*TASK REQUIREMENTS*
From the listing below, copy each line that holds "Please".

*RECORD SET*

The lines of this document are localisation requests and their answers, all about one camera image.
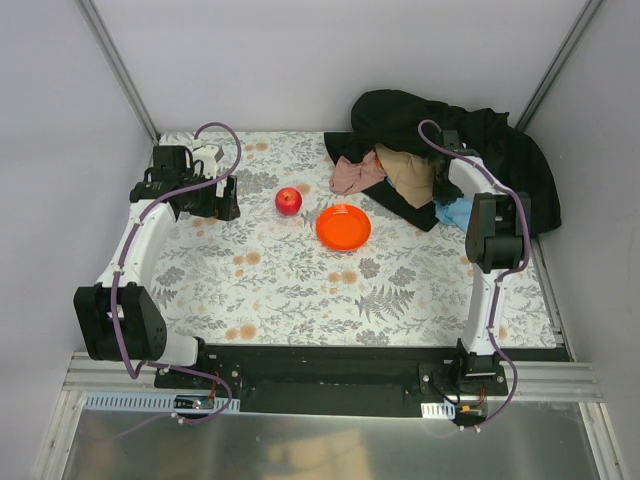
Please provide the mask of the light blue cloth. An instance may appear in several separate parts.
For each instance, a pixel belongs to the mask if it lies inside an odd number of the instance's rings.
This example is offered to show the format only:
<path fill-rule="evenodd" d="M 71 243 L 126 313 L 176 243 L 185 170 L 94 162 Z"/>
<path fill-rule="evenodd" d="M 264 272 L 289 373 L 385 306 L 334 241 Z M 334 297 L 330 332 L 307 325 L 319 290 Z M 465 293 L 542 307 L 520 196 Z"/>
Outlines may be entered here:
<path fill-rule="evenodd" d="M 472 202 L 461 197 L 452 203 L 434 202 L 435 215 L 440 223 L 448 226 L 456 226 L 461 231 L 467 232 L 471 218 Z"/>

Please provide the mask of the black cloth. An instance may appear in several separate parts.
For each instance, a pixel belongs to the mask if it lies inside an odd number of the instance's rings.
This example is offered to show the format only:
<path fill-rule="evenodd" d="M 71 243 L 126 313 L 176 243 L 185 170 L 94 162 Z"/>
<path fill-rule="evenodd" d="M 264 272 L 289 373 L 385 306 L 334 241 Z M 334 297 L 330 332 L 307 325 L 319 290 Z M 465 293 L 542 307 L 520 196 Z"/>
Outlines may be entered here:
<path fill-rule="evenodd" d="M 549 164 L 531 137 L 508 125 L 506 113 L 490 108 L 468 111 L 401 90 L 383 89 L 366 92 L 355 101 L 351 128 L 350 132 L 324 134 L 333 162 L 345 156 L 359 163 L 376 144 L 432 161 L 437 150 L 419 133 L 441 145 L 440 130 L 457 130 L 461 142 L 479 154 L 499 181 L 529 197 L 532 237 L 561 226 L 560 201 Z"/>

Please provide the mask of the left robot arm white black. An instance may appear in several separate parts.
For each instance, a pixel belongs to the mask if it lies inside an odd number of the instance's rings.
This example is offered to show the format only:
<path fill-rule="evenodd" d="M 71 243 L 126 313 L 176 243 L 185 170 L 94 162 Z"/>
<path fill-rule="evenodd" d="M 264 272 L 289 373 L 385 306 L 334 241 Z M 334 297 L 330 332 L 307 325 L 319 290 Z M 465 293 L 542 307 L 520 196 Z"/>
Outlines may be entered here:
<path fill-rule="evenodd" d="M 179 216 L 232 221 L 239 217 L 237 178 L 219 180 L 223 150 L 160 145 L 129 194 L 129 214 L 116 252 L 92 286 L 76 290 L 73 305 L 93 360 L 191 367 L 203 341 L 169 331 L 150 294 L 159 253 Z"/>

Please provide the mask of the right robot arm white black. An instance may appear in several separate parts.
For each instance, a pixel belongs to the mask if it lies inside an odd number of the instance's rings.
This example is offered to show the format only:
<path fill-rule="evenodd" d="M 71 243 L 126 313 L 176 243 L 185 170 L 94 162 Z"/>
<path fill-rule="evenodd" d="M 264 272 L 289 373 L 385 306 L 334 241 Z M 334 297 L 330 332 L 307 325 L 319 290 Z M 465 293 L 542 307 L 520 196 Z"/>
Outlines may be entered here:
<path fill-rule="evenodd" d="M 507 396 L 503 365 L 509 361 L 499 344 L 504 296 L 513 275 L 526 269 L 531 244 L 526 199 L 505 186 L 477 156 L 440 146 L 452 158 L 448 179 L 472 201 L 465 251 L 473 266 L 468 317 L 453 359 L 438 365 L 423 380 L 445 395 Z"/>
---
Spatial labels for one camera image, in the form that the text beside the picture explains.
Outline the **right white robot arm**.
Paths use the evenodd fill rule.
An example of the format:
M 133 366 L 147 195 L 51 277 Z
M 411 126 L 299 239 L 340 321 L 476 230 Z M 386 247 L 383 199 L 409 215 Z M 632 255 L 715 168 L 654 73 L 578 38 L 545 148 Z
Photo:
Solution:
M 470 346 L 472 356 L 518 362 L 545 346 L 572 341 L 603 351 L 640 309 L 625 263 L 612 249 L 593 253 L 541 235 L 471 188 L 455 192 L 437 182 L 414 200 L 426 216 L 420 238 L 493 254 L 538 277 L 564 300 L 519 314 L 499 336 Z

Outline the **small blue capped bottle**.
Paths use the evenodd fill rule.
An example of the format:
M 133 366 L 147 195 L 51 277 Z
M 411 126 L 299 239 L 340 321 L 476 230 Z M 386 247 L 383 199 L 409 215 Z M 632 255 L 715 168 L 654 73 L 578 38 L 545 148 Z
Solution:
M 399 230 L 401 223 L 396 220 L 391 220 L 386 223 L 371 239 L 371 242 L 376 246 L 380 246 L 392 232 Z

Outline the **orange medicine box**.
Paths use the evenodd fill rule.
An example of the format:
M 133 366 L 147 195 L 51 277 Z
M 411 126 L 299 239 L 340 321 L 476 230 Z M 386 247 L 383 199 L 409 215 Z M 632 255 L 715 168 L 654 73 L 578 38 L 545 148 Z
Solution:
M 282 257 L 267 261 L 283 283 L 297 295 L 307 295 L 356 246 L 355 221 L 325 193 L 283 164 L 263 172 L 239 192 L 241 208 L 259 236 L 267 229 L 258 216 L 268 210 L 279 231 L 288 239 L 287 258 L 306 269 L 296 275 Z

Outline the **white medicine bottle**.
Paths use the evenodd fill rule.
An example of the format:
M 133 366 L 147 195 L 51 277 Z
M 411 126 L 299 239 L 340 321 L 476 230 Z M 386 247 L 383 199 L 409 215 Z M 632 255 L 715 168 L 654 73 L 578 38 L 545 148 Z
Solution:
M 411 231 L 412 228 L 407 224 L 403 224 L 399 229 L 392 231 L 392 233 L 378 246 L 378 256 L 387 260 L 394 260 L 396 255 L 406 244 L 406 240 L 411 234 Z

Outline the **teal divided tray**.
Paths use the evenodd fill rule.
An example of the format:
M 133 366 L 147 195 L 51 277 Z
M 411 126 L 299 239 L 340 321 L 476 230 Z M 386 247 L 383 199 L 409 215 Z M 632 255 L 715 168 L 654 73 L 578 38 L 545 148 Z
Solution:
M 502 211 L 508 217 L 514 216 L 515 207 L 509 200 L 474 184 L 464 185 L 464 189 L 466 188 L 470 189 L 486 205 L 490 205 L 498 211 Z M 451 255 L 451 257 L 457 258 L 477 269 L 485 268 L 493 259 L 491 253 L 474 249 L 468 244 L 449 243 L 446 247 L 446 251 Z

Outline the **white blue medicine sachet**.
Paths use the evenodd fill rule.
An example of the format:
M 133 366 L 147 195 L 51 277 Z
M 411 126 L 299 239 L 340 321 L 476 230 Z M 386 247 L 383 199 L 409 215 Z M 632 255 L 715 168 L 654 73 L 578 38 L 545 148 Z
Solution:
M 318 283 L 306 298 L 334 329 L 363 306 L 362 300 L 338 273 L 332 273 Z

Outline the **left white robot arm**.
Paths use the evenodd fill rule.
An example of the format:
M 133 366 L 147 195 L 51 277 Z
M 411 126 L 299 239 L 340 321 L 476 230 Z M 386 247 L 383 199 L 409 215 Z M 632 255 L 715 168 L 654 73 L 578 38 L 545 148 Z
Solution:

*SOLUTION TO THIS PROBLEM*
Please provide the mask of the light blue cloth. An instance may appear in several separate parts.
Please provide the mask of the black cloth. An instance may appear in several separate parts.
Please provide the mask of the left robot arm white black. An instance may appear in several separate parts.
Please provide the mask of the right robot arm white black. An instance may appear in several separate parts.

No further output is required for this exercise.